- [Try it]
Return every line of the data exactly as it stands.

===== Given data

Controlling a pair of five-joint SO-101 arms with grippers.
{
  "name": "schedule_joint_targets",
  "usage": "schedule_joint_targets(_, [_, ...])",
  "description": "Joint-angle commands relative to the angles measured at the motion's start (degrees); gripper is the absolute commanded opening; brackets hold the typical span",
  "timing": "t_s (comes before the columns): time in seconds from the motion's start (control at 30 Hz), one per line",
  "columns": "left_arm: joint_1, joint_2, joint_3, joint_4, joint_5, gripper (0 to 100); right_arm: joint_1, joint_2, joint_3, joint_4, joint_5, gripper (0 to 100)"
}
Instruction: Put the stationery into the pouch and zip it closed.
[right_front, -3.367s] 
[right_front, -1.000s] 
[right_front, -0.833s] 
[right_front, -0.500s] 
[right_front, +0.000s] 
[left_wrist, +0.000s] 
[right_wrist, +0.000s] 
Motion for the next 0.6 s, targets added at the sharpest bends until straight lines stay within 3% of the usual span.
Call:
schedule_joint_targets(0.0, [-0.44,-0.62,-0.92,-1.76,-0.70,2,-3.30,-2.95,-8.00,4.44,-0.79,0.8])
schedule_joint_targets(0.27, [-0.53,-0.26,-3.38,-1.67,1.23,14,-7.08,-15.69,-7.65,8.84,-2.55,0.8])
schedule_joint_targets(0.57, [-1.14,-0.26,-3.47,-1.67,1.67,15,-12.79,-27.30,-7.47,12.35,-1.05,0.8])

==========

- [Finished exercise]
Controlling a pair of five-joint SO-101 arms with grippers.
{
  "name": "schedule_joint_targets",
  "usage": "schedule_joint_targets(_, [_, ...])",
  "description": "Joint-angle commands relative to the angles measured at the motion's start (degrees); gripper is the absolute commanded opening; brackets hold the typical span",
  "timing": "t_s (comes before the columns): time in seconds from the motion's start (control at 30 Hz), one per line",
  "columns": "left_arm: joint_1, joint_2, joint_3, joint_4, joint_5, gripper (0 to 100); right_arm: joint_1, joint_2, joint_3, joint_4, joint_5, gripper (0 to 100)"
}
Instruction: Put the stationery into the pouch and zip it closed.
[right_front, -3.367s] 
[right_front, -1.000s] 
[right_front, -0.833s] 
[right_front, -0.500s] 
[right_front, +0.000s] 
[left_wrist, +0.000s] 
[right_wrist, +0.000s] 
Motion for the next 0.6 s, targets added at the sharpest bends until straight lines stay within 3% of the usual span.
Call:
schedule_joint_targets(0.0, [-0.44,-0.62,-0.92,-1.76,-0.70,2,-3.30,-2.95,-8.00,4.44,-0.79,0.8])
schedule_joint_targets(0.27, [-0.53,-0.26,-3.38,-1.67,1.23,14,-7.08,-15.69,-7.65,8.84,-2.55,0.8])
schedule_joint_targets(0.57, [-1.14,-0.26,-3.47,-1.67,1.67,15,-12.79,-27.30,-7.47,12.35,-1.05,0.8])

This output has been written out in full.